Language Technology at UiT

The Divvun and Giellatekno teams build language technology aimed at minority and indigenous languages

View GiellaLT on GitHub divvungiellatekno/giellalt.uit.no

Meeting setup

Agenda

  1. Opening, agenda review
  2. Reviewing the task list from two weeks ago
  3. The Árran journey
  4. Documentation - divvun.no
  5. Corpus gathering
  6. Corpus infrastructure
  7. Linguistics
  8. Speller infrastructure
  9. Other issues
  10. Summary, task lists
  11. Closing

1. Opening, agenda review, participants

Opened at 10:12.

Present: Børre, Saara, Sjur, Thomas, Trond

Absent: Maaren, Tomi

Main secretary: Sjur

Agenda accepted with Árran as an additional point.

2. Reviewing the task list from the last meeting

Børre

Maaren

Saara

Sjur

Thomas

Tomi

Trond

3. Árran trip

The fifth Sámi Conference

Killer Whale Safari

A wonderful (put in your favourite travel noun here)!

Meeting with Anders Kintel

He is using Filemaker Pro, with two fields in his database. Sámi word in one field, and the rest of the lemma article in the other.

We have asked for the first field only, and we will put it in the corpus repository as is, and use it as a regular corpus text (not for disambiguation, though).

Meeting with Bård Eriksen, publisher from Báhko

Very positive, Børre will return to him around the middle of December. Báhko is publishing everything from Árran (the center).

Presentation

Sjur held a 15-20 min presentation of the Divvun project, and a short speller demo. The demo didn’t go that well, due to the test document. Conclusion: we need to have a pre-made test document, to be able to properly test and demonstrate the speller.

4. Documentation

Documentation tasks:

Add documentation on our corpus infrastructure and our corpus work in general (Børre, Tomi, Trond, Saara):

For the basic corpora, we need 2 additional types of documentation, or doc for 2 target groups:

  1. For the users/linguists: What corpus are found, how do I use them (this info is now scattered) (Part of the HOTWO USE is documented in the catxml docu The what documents are found where etc + an overall documentation is not written, since the corpus is so sparsely populated)
  2. For the collectors: How do I add texts, where do I add them, how do I convert them (this is (partly?) done in the Corpus Conversion document)

test:

Divvun.no down again

Tomcat is running out of memory in between. Børre will look into changing to Forrest generating static html pages (forrest site), and serve those off of the standard Apache server. He will also look at utilizing Forrestbot as the tool to update the site, instead of our homegrown script.

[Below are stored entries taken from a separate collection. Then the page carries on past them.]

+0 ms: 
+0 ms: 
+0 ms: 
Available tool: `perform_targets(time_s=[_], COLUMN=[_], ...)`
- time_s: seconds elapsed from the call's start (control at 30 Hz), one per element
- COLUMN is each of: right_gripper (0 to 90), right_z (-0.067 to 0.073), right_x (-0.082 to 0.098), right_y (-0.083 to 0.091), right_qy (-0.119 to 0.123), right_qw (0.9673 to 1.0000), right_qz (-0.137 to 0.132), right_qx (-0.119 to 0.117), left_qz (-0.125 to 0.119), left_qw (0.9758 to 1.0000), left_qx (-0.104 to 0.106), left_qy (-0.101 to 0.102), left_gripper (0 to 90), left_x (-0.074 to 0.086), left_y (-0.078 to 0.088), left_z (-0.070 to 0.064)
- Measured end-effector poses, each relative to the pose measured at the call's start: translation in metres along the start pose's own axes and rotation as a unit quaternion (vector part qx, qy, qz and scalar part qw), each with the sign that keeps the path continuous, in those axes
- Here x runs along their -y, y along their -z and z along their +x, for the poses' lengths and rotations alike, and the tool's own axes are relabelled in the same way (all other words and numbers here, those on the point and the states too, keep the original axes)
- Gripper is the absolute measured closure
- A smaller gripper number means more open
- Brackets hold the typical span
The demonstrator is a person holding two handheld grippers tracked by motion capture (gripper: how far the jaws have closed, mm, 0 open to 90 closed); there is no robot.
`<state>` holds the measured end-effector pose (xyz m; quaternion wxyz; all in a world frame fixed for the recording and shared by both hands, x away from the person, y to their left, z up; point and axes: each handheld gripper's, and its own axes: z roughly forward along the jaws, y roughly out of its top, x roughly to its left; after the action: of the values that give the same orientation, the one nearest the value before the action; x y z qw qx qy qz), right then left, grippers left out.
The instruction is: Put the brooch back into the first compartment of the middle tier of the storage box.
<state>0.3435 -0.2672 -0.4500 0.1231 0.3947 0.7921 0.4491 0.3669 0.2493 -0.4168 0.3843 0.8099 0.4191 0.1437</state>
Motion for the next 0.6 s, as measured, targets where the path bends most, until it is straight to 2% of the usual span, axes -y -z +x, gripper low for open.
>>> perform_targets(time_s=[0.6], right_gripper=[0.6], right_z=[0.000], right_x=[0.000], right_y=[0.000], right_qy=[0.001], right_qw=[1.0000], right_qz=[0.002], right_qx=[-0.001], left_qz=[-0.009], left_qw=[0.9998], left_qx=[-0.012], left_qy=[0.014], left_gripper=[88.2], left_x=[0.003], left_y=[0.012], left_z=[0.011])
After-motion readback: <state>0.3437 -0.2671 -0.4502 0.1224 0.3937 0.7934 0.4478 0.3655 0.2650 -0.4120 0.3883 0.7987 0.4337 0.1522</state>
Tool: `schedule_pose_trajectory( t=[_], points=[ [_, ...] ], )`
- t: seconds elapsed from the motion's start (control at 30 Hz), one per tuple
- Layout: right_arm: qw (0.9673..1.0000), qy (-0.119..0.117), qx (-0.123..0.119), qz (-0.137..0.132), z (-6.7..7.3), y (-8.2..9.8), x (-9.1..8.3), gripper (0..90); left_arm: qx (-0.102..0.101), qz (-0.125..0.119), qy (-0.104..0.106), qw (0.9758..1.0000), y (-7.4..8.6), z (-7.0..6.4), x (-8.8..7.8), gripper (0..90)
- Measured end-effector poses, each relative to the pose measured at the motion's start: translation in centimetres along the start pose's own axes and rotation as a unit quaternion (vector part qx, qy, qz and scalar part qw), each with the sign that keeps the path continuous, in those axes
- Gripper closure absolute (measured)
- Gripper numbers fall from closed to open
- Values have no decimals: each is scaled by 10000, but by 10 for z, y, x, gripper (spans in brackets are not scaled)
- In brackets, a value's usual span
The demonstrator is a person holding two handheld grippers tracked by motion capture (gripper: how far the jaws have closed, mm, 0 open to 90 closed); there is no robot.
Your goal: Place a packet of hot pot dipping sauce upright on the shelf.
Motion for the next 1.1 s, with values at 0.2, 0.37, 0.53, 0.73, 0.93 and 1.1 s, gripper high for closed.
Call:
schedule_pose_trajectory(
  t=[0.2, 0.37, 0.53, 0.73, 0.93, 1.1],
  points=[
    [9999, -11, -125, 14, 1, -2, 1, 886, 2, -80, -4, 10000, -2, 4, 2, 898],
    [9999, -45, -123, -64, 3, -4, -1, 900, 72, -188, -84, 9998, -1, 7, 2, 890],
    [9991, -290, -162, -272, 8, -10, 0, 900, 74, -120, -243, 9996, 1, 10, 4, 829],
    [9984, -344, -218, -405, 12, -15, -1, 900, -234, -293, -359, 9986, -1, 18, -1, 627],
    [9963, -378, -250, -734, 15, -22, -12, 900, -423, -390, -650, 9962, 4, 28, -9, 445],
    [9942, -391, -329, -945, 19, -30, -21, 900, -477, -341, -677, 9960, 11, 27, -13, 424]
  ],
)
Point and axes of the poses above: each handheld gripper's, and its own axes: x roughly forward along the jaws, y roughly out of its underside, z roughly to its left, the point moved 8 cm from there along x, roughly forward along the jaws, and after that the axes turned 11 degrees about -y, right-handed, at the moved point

Update: Only one small change needed in our own script. Binary download section should be included.

5. Corpus gathering

Governmental documents (earlier in pdf, now in html)

Børre has gathered files from the Sámediggi Will go on gathering files from Odin.

Contracts

Update: All SD versions now synchronised with the templates. Trond met with the lawyer, and she commented the updated versions. Trond will soon update the contracts.

6. Corpus infrastructure

Updated task list:

  1. Include the xsl files under version control (Børre, Tomi, Saara)
  2. Incorporate language detection as part of the corpus processing (Tomi)
  3. we need a way to deal with hyphenated documents (documents with (manually) inserted hyphenation marks) in catxml/preprocess. (Tomi, Børre, (discussion in the newsgroup:) Sjur, Trond, Saara)
    1. Discuss details in the newsgroup
    2. in normal cases hyphenation points should be removed
    3. when testing the robustness of our parsers, as well as when testing the hyphenator, the hyphenation points should be retained:
      1. This is true for examples like “eala-hus", they should be converted to something like: "ealahus", in order to both keep the hyphenation information when needed, and get it out of the way when not.
      2. In cases of truncated compounds like “ealahus- ja ...", we want the hyphen to stay untouched, and be part of the linguistic processing.
      3. There are sporadically text books with explicit hyphenation points, like: ea-la-hus. In these documents, all hyphens, without exception, should be converted to .

7. Linguistics

Name lexicon

Summary: see the newsgroup

The plan for this project was as follows: Two lines of work run in parallel:

  1. name markup
  2. testing of conversion
  3. eXist as editor:
    1. develop the needed XQueries and interface
    2. synchronisation between risten.no and
    3. test whether eXist as editor is actually working well

I updated the file gt/common/src/proper-nouns.xml with different formats for printing the namelex in the xml. (The line wrap makes it difficult to present them here.) These were among the default ones in xmltwig package. Also other formats are possible, e.g. having the whole entry in one line, but I found it difficult to read. My favorite is the record_c -format, where each <form> is in its own line.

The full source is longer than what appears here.